Las obras de misericordia (3): dar posada al peregrino

La hospitalidad y la acogida como valores de humanidad

portada Pliego Vida Nueva Obras de misericordia: dar posada al peregrino 2980 marzo 2016

HNA. CAROLINA BLÁZQUEZ CASADO, OSA, Comunidad de la Conversión, Fraternidad del Camino, CARRIÓN DE LOS CONDES (PALENCIA) | La hospitalidad o acogida al forastero, al hombre que va de camino, a aquel que nos visita y nos pide ayuda, cobijo, ha sido un valor constitutivo en la mayoría de las culturas antiguas, y muy especialmente en las tradiciones propias de los pueblos orientales. Podríamos decir que en la transformación progresiva del enemigo en huésped está el origen de la civilización. El cambio de perspectiva que supone pasar de “tú no eres como nosotros, por eso te matamos” a decir “tú no eres como nosotros, por esto te escuchamos, te recibimos” pone los fundamentos de la comunidad humana. Aún más, poco a poco, la visita de un huésped se convierte en motivo de alegría, fiesta, servicio generoso, encuentro…

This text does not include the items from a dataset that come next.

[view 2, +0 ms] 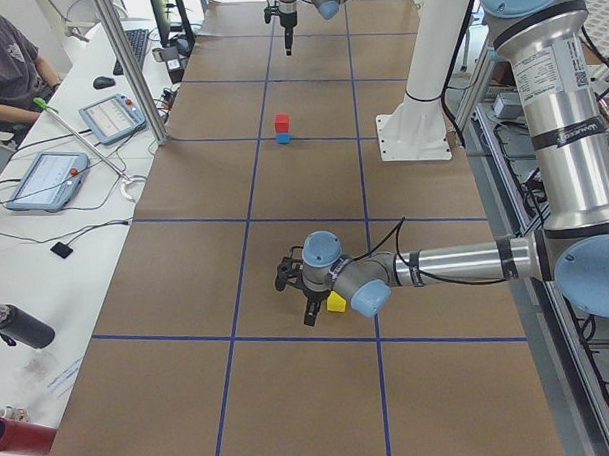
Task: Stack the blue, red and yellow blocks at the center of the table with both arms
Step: 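Open the left gripper and raise it off the red cube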
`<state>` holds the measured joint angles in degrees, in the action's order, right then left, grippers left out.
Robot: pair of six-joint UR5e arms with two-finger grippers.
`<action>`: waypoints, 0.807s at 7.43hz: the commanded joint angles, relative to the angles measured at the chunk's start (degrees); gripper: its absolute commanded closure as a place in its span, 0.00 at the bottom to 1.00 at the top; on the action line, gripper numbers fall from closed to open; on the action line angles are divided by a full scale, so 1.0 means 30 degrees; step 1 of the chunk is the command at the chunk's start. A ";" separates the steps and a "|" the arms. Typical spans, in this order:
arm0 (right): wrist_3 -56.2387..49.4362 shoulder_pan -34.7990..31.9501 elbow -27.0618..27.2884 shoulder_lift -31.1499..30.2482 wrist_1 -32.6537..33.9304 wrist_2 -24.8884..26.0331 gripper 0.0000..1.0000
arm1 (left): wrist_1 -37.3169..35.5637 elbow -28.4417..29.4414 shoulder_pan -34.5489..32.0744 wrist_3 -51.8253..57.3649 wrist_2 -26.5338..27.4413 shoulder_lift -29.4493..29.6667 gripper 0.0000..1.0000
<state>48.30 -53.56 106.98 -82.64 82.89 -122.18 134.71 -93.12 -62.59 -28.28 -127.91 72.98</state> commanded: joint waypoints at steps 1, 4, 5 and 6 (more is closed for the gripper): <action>-0.0016 0.0012 0.0024 0.0007 -0.0004 0.0033 0.01 | 0.0390 -0.0303 0.0033 -0.2637 0.0445 -0.0068 0.01; 0.0013 0.0071 -0.0006 0.0095 -0.0004 0.0033 0.01 | 0.0361 -0.1271 0.1398 -0.4420 0.0887 -0.0243 0.01; 0.0013 0.0129 -0.0093 0.0066 -0.0004 0.0062 0.01 | 0.0361 -0.1912 0.3122 -0.5823 0.2425 -0.0505 0.00; 0.0013 0.0130 -0.0094 0.0037 -0.0004 0.0063 0.01 | 0.0361 -0.2121 0.3865 -0.6011 0.2992 -0.1000 0.01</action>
<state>48.34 -53.25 106.79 -82.44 82.88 -122.02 135.79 -98.22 -54.91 -43.99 -121.81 71.41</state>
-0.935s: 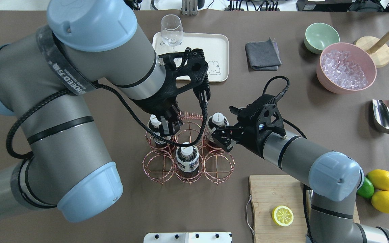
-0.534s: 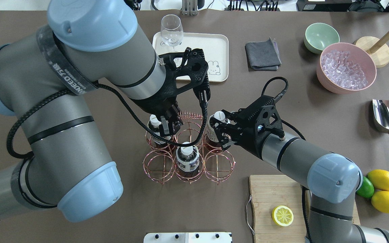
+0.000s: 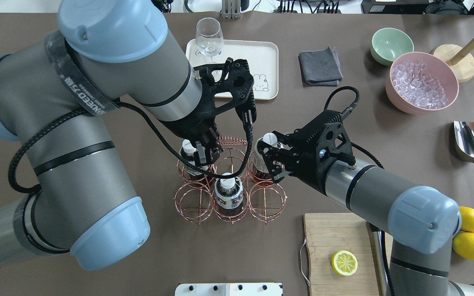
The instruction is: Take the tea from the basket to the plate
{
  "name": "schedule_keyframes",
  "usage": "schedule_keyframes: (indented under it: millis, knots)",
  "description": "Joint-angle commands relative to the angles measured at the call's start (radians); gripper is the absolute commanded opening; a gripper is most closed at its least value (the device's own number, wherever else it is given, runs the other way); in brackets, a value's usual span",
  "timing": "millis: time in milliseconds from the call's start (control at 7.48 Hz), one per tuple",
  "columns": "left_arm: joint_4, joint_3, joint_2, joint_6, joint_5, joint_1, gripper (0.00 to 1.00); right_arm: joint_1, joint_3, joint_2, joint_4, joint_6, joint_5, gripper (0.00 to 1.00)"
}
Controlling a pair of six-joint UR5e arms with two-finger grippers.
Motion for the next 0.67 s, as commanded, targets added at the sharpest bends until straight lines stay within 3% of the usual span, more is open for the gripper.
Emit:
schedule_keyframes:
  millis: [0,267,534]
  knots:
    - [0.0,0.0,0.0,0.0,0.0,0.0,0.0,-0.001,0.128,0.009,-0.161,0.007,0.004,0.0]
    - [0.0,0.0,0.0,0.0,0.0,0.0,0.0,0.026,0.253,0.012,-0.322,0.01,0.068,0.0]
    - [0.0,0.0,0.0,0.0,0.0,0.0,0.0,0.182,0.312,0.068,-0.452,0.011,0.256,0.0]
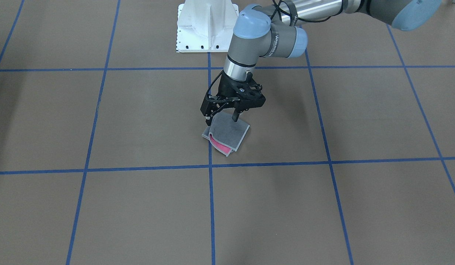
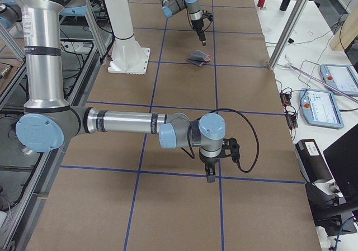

Son muchas las experiencias que, sobre este gesto tan digno de lo humano y que pertenece a nuestro eje de valores más puro, podemos encontrar en relatos de la antigüedad.

En la acogida se revela la peculiaridad constitutiva del hombre como un ser para el encuentro. El ser humano está abierto a la realidad, despierta ante lo otro y se enriquece con todo lo que toca y llega a su vida, estableciendo relaciones significativas que le posibilitan y sostienen. En definitiva, el ser humano es un ser personal; por eso, la cerrazón, la indiferencia, el solipsismo son actitudes que revelan una atrofia de las virtudes más genuinas de nuestra condición y, cuando en nuestra sociedad parece generalizarse un modo de vida individualista, egoísta, desconfiado de todos, en realidad se evidencia un cierto empobrecimiento de lo humano y de nuestras capacidades más bellas y dignas.

(…)

“A mí me lo hacéis”

Esto va a suponer una total transformación en lo que se refiere a la comprensión del prójimo en el cristianismo. Quien lee la parábola del buen samaritano (Lc 10, 30-37) a la luz de la parábola del Juicio final, a la que acabamos de hacer referencia, comprende bien la respuesta de Jesús a la pregunta del fariseo: “Pero, ¿quién es mi prójimo?” (Lc 10, 29).

Prójimo será todo necesitado que me sale al encuentro, pues, por el mero hecho de serlo, es uno de los que Jesús llama “mis pequeños hermanos”. Estos le hacen presente hoy, en medio de nuestra historia personal. Ellos son la permanente visita de Dios en Jesucristo a cada hombre y mujer a lo largo del tiempo. Ellos son la prolongación del gran misterio de la encarnación.

Brota de aquí la rica corriente de caridad y el impulso filantrópico del cristianismo, que reconoce en cada persona a otro Cristo, y desde aquí le sirve, le cuida, le ama. Las cartas apostólicas del Nuevo Testamento están llenas de exhortaciones a la acogida y a la hospitalidad: “Acogeos mutuamente como os acogió Cristo para gloria de Dios” (Rom 15, 7); “No olvidéis la hospitalidad; gracias a ella, algunos, sin saberlo, hospedaron a ángeles” (Heb 13, 2).

El peregrino es Jesús mismo, que se acerca, que pide agua, que pide descanso, que pide comida y que nos tiende la mano, abierta y vacía, para que le sirvamos. Cada hombre, cada mujer que se acerca en el camino de la vida pidiendo asilo es un espacio sagrado, un lugar teológico. Ellos nos revelan el nuevo rostro de Dios, que desde la encarnación tiene tantos como rostros humanos.